You sound like a good friend. Thanks for posting & good luck to "J". :)
Are you using a dr? Because quite honestly, we shouldn't be giving advice on how to take suboxone without going through a dr.....Taking subs off the street is going to get you really broke and nowhere.....to me, not a good switch methadone to suboxone.
When I was on subs (which for me was worse to kick than Oxy and Percs) I was told to wait 24 hours. I became really uncomfortable around 12 hours and took my first strip around 14 hours and that was apparently enough for me because I had relief immediately. I started on low dose (2mg strip per day). I was taking 60-180mg OxyContin per day and 2-4 Percocet 10/325 at that point; I am 5'1 petite female. The dose was perfect. I strongly advise a short useage (many docs say 21 days) because the longer you are on it the harder it is to kick. I was on it for around 16-18 months and I went back to my DOC during withdrawals.
Heroin, Crushed OxyContin®, Percocet®, Vicodin®, Oxycodone and others)

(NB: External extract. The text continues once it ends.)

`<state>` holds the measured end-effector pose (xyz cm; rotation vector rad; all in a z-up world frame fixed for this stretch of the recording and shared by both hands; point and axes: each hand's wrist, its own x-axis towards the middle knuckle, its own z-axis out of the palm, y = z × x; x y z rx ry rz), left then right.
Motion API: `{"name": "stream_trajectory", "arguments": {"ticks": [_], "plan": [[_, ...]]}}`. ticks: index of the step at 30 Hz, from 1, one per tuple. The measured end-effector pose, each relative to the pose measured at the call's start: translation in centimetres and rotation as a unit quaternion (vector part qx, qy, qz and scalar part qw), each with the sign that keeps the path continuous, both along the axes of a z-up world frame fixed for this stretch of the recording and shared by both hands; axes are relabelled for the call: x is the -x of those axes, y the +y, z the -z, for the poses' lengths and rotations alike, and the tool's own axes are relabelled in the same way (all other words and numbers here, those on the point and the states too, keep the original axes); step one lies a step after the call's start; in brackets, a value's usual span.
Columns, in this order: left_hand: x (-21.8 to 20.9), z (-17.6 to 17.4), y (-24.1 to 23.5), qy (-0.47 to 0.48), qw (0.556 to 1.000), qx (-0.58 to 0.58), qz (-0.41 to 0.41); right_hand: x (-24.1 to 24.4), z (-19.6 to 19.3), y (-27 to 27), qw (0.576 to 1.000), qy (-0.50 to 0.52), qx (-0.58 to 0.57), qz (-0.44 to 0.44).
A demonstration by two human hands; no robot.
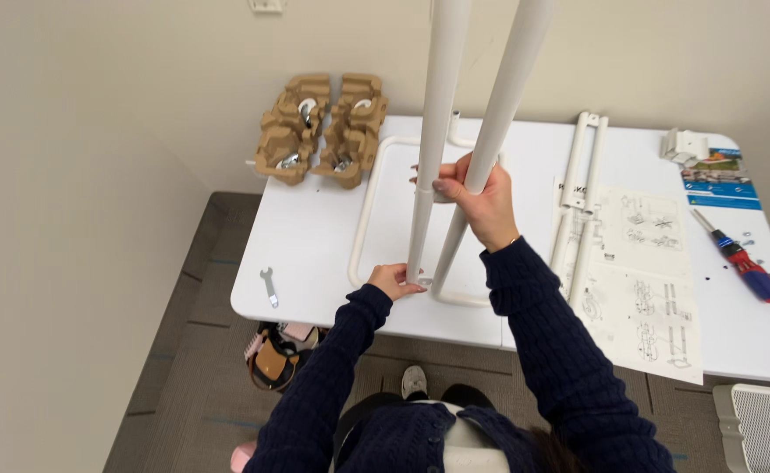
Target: The person assembles a white metal shelving unit by connecting vertical poles with horizontal brackets and securing them with screws. They use a screwdriver to tighten the screws and follow the assembly instructions laid out on the table.
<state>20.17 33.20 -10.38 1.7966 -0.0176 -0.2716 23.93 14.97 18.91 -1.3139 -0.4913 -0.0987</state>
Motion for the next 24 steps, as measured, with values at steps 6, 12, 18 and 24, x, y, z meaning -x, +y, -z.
{"name": "stream_trajectory", "arguments": {"ticks": [6,12,18,24], "plan": [[-0.7,-5.5,-1.0,-0.043,0.998,-0.005,0.041,0.7,0.2,-0.2,1.0,0.01,0.005,0.014],[-1.5,-5.7,-1.3,-0.064,0.994,-0.064,0.067,1.3,0.2,0.4,1.0,0.006,0.003,0.003],[-1.7,-2.3,-0.8,-0.061,0.992,-0.075,0.076,1.4,1.7,0.9,1.0,0.019,0.005,-0.008],[-1.5,-2.7,-0.6,-0.095,0.986,-0.107,0.088,1.9,3.0,1.2,1.0,0.021,0.001,-0.009]]}}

Prior to induction, patients must abstain from all short-acting opioids for 12 to 24 hours and/or have objective withdrawal symptoms sufficient to produce a score of 5 to 24 on the COWS.
Google "COWS ASSESSMENT"
Methadone
It is recommended that patients transitioning from methadone to Buprenorphine slowly taper to 30 mg./day of methadone, for at least one week. Last dose must be no less than 36 hours prior to induction, and may be 96 hours or more. A minimal score of
at least 5 on the COWS is recommended, although some physicians prefer scores of 15 or higher.